International students who wish to stay in the US having completed OPT, or those who don’t undertake OPT, will need to apply for a non-immigrant work visa, such as the H-1B visa for speciality occupations or the E-1/E-2 treaty trader and investor visas. More information on OPT for F-1 visa holders can be found here.  

Student perceptions of post-study visas and employment opportunities

When asked if they intended to apply for a post-study visa, 72% of respondents globally said they will apply. Respondents from China were the most likely to apply (82%) followed by Philippines (79%), Ghana (78%), then Nigeria and India (75% each). 

Across the four major study destinations, the perception of graduate employment opportunities has gone down since our first Emerging Futures survey took place in March 2022. Canada’s 8 out of 10 average ranking has dropped to 7.7, USA has dropped from 7.6 to 7.5, Australia from 7.4 to 7.3 and UK, seeing the greatest fall in perception of graduate employment opportunities, dropped from 7.1 to 6.7. 

Over the same period, the perceptions of post-study work visa policy increased slightly for Canada and Australia but reduced for UK and USA. Canada’s out-of-ten average ranking went up from 8 in March 2022 to 8.1 in March 2023 and Australia went up from 7.3 to 7.4. The UK’s perception ranking dropped from 7 to 6.7 and USA dropped from 6.8 to 6.5. Interestingly, in July 2021, the rankings were even lower for Australia (6.8), UK (6.8), and USA (5.9), but Canada’s ranking was 8.2, and this makes Canada the only major destination country to have suffered a loss of post-study work visa ranking between July 2021 and March 2023. 

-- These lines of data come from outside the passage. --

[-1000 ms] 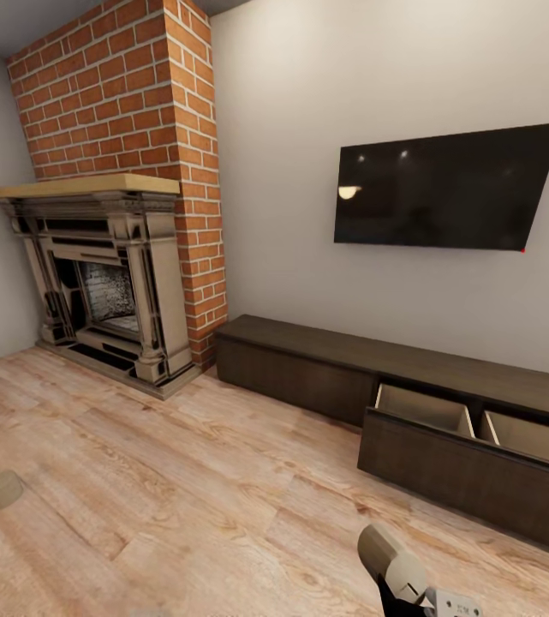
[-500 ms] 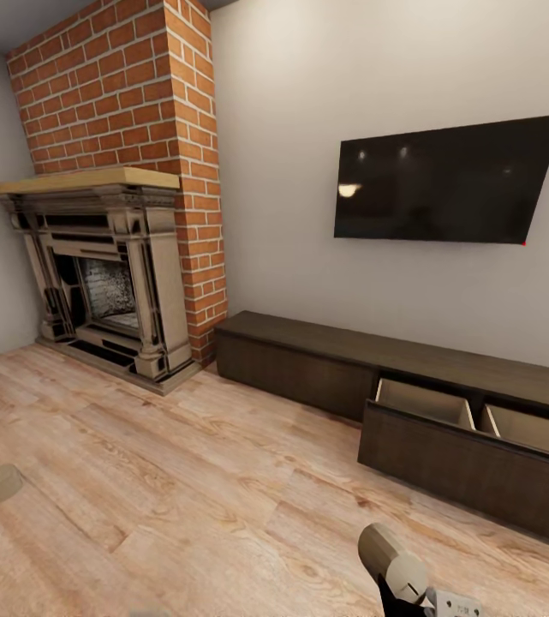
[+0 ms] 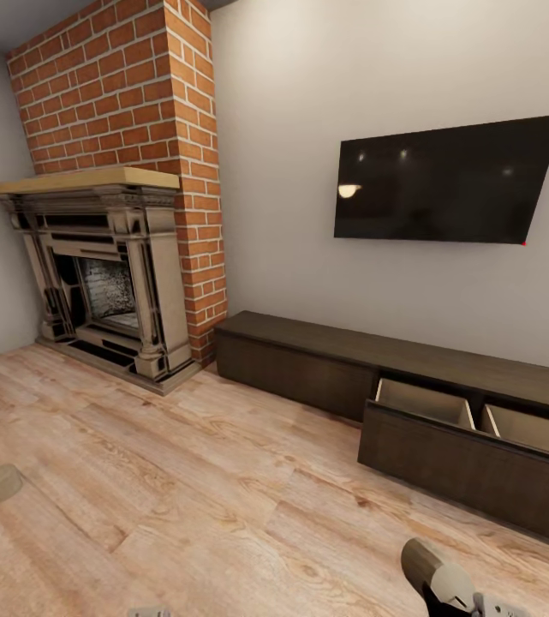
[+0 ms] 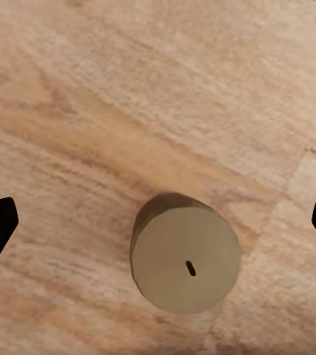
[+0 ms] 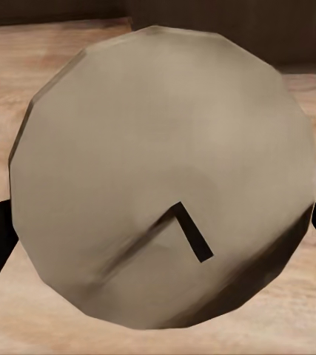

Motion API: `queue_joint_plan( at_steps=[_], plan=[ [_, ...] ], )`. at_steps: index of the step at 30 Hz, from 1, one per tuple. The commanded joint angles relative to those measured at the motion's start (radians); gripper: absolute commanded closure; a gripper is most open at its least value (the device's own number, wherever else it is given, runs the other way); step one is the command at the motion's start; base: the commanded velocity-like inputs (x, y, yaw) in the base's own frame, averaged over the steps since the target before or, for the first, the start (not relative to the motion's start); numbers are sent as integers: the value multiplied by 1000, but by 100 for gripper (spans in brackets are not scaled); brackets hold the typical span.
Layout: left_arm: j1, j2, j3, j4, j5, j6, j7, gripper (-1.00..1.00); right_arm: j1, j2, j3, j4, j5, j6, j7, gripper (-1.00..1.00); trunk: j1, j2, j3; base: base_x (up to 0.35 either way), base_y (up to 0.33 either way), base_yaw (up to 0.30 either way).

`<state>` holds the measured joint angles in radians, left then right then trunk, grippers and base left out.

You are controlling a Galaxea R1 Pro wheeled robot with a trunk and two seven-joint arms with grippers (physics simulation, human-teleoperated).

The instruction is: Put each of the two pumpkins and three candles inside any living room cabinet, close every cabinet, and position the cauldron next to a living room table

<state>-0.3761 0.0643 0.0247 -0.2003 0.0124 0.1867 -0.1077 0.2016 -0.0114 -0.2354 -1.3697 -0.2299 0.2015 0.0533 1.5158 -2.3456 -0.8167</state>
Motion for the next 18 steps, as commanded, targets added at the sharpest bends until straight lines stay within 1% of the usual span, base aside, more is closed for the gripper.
queue_joint_plan(
  at_steps=[1,5,7,8,9,11,13,14,15,16,17,18],
  plan=[
    [0,0,2,-2,1,7,-4,-100,-2,-4,-4,-2,-8,9,7,100,0,0,-1,0,0,0],
    [0,0,2,-2,1,7,-3,-100,-7,-13,-8,-3,-4,16,7,100,0,0,-1,0,0,0],
    [0,0,2,-2,1,7,-3,-100,-7,-25,-9,-2,-5,32,7,100,0,0,-1,0,0,0],
    [0,0,2,-2,1,7,-3,-100,-7,-39,-10,-2,-8,40,7,100,0,0,-1,0,0,0],
    [0,0,2,-2,1,6,-3,-100,-7,-48,-10,-1,-10,43,8,100,0,0,-1,0,0,0],
    [0,0,3,-2,1,6,-3,-100,-4,-84,-11,1,-17,49,9,100,0,0,-1,0,0,0],
    [0,0,2,-2,1,5,-2,-100,-2,-101,-17,3,-20,51,13,100,0,0,-1,0,0,0],
    [0,0,2,-2,1,5,-2,-100,-1,-107,-33,3,-21,51,28,100,0,0,-1,0,0,0],
    [1,0,2,-2,1,5,-1,-100,0,-114,-126,3,-19,52,170,100,0,0,-1,0,0,0],
    [2,0,3,-2,1,4,-1,-100,1,-116,-212,4,-15,52,302,100,0,0,-1,0,0,0],
    [2,0,3,-2,1,4,-1,-100,1,-116,-241,4,-13,53,343,100,0,0,-1,0,0,0],
    [2,0,2,-2,1,4,-1,-100,1,-116,-292,5,-10,52,416,100,0,0,-1,0,0,0]
  ],
)
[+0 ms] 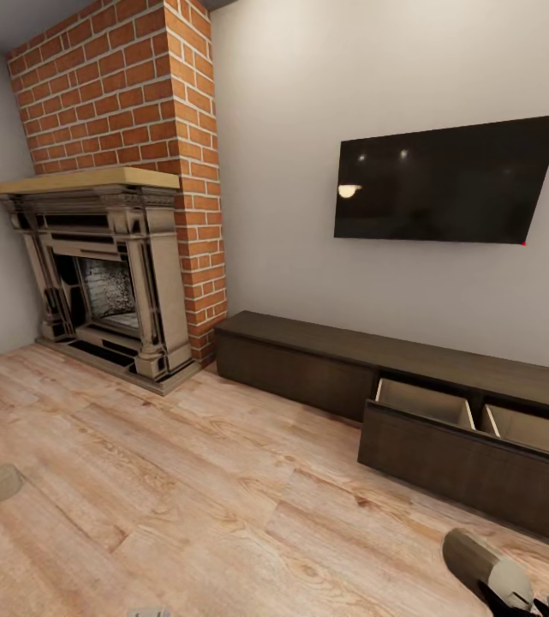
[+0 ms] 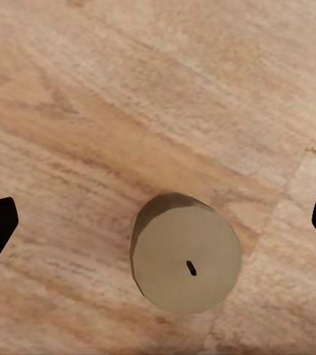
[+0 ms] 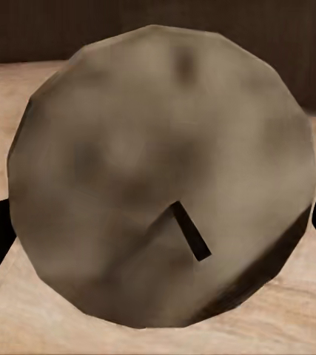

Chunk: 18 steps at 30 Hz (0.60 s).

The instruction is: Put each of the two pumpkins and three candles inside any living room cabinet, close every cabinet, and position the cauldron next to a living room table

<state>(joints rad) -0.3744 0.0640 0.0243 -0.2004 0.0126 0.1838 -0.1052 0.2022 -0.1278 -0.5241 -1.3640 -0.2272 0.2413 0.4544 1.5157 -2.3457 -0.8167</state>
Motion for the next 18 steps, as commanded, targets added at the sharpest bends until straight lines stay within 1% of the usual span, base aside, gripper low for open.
queue_joint_plan(
  at_steps=[1,2,4,8,13,15,18],
  plan=[
    [0,0,3,-2,1,7,-4,-100,0,1,-52,1,-10,11,86,100,0,0,-1,0,0,0],
    [0,0,3,-2,1,7,-4,-100,0,3,-78,2,-9,10,123,100,0,0,-1,0,0,0],
    [0,0,3,-2,1,6,-4,-100,0,5,-95,3,-7,8,149,100,0,0,-1,0,0,0],
    [0,0,3,-2,1,6,-4,-100,0,9,-105,3,-7,5,163,100,15,-28,-13,0,0,0],
    [0,-1,2,-2,1,6,-4,-100,1,11,-107,3,-6,3,167,100,34,-63,-29,0,0,0],
    [0,-12,2,-2,1,6,-4,-100,1,12,-108,3,-6,3,168,100,42,-77,-35,0,0,0],
    [1,-38,-1,0,0,7,-3,-100,1,13,-108,4,-6,3,169,100,54,-98,-45,0,0,0]
  ],
)
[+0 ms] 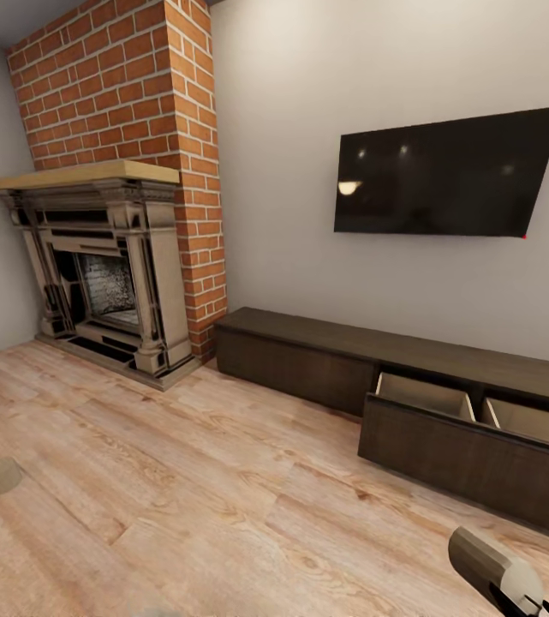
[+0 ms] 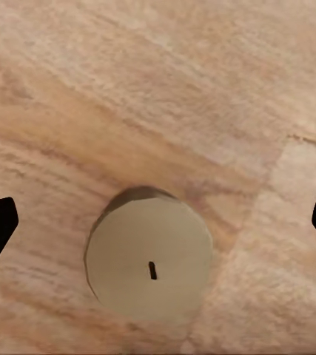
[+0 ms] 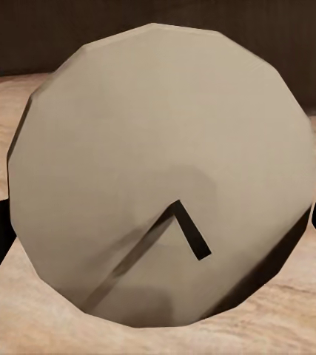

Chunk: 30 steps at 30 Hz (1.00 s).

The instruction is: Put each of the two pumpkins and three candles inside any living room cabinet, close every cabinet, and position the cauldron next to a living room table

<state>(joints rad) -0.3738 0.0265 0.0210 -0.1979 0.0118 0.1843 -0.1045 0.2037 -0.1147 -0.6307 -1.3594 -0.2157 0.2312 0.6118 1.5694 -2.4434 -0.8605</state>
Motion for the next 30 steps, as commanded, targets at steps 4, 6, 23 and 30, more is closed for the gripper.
queue_joint_plan(
  at_steps=[4,6,23,30],
  plan=[
    [2,-27,-18,-2,1,12,-3,-100,0,1,-1,-1,-18,6,14,100,0,-1,-1,0,0,0],
    [3,-38,-30,-2,0,13,-2,-100,0,2,0,-1,-18,3,14,100,0,-1,-1,0,0,0],
    [1,-45,-43,-1,2,24,9,-100,0,3,5,1,-19,0,15,100,27,-50,-23,0,0,0],
    [1,-44,-43,-1,3,25,63,-100,0,3,5,2,-18,0,14,100,27,-50,-23,0,0,0]
  ],
)
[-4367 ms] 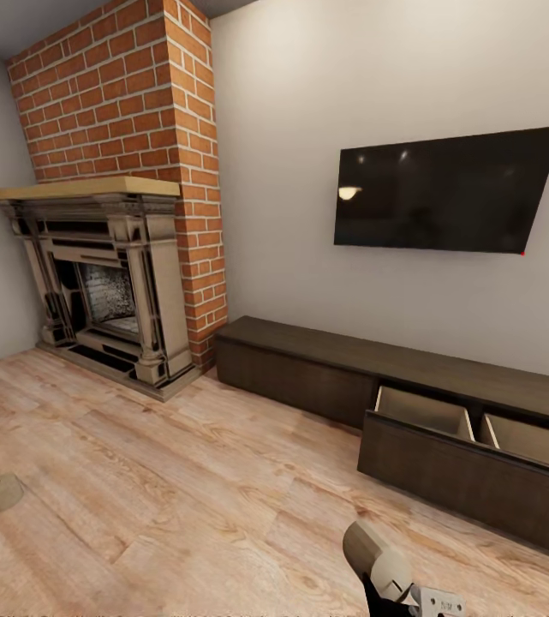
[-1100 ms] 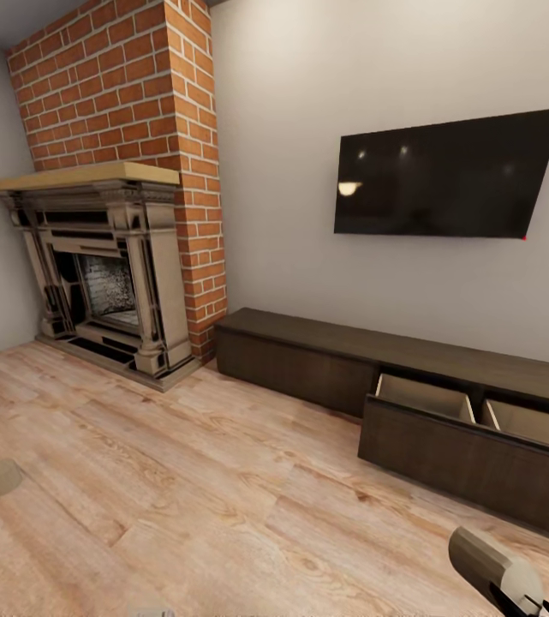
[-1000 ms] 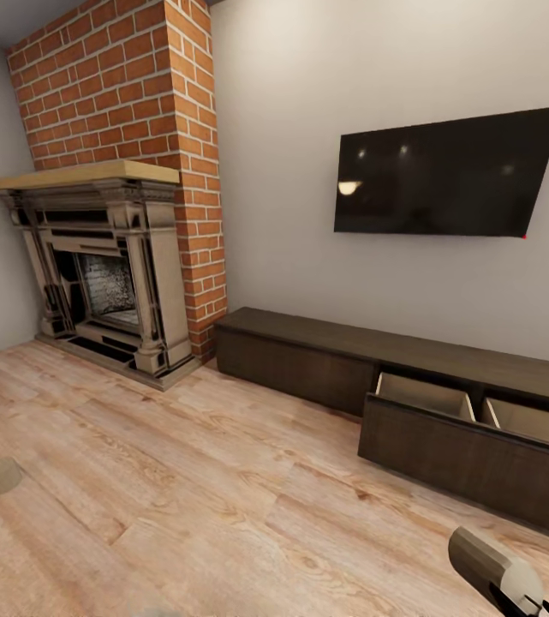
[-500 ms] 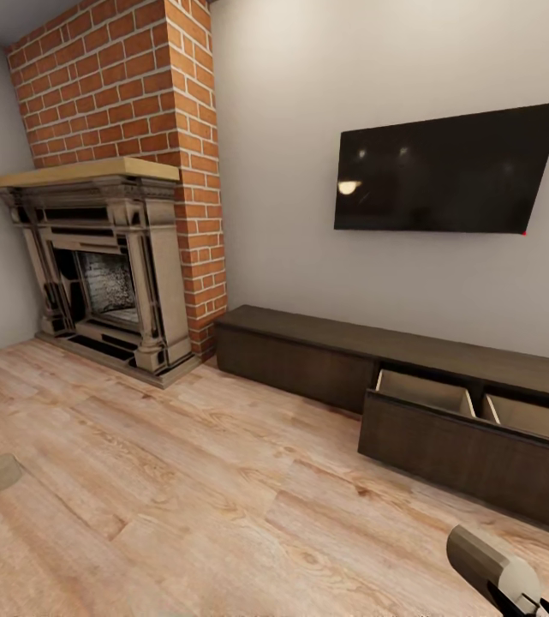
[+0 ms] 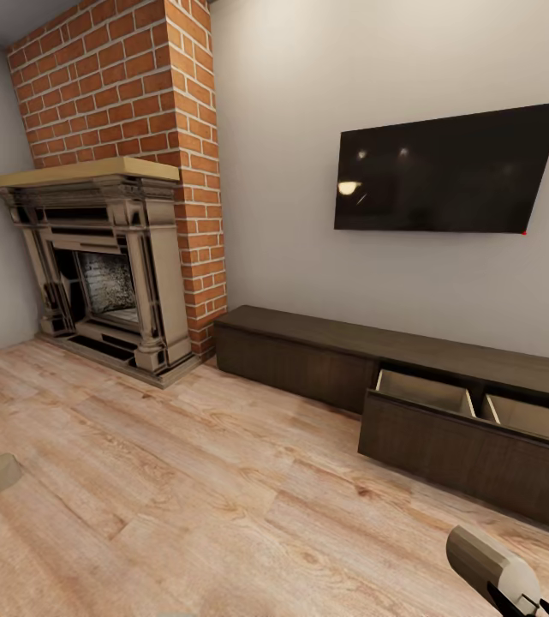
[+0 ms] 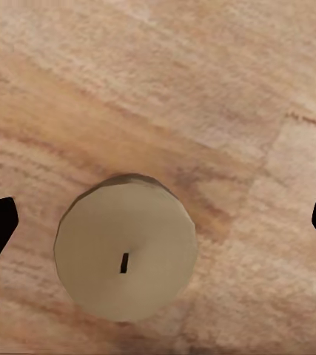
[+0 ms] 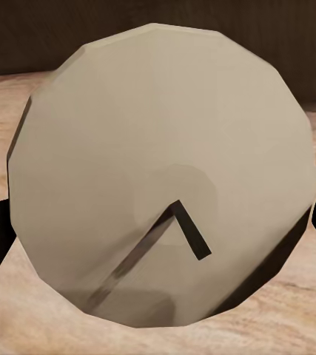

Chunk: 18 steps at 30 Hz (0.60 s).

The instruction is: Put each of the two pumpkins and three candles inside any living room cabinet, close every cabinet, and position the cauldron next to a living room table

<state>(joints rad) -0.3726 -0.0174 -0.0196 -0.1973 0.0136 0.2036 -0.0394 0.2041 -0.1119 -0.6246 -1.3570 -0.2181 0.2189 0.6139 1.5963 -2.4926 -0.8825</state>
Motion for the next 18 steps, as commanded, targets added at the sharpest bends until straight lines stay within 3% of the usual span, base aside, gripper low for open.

Under half of respondents (46%) were highly confident they would find a job once they had obtained their post-study work visa. Respondents from Nigeria were the most confident (54%), with those from Ghana and Philippines just behind (51% each). Students from China were the least confident in finding post-study employment, with only 31% ranking their confidence as high.   

Globally, 65% of all respondents said the opportunity to acquire work experience in their study destination was an attractive feature of the post-study work offer, and 54% said the post-study work visa in their chosen destination provides an easier entry route into the job market when compared to any other type of work visa. Of all respondents, 48% said the duration of the post-study work visa was an attractive feature and only 34% said that the range of jobs it allows access to was an attractive feature. 

When it came to why students chose a destination as their first choice, only 37% of all respondents chose ‘ease of obtaining a work visa’ – 44% of students from Ghana chose this in their replies, 43% of students from Nigeria and 41% of those from the Philippines. When asked why their second-choice destination was not their first choice, 18% of students globally said it was ‘too difficult to get a post-study work visa’ and 14% said there were fewer employment opportunities after graduation. 

What can Institutions do?

Over the three iterations of our Emerging Futures research, we have consistently revealed the importance of student services to the positive experience of international students. Assistance with graduate careers is a service that always features highly.   

EF3 responses show us that prospective students rank careers advice for post-graduation employment as fourth in the list of ‘important student services to have access to’ (and as low as sixth for students from Nigeria and the Philippines). Interestingly, when we asked current students the same question, ‘careers advice for post-graduation employment’ ranked in first place overall – students from India, Nigeria and China, all putting it firmly at the top of their priorities.  

So, while making sure students are getting the quality education they desire is crucial, the value of post-graduation employment support should not be underplayed or undervalued. Institutions need to prepare students for post-study employment and support them as they transition into their new careers. Links with employers are also essential, as is fostering a full understanding of post-study work rights and processes.  

In the UK, a HEPI Policy Note, published in January 2023, shared findings of a fundamental lack of knowledge among employers about the UK’s Graduate visa route. The research found that it had not knowingly been used by more than a tiny handful of employers (3%), while a much bigger proportion (27%) said they were not familiar with it. A further 20% said they had not used the route and had no plans to do so.    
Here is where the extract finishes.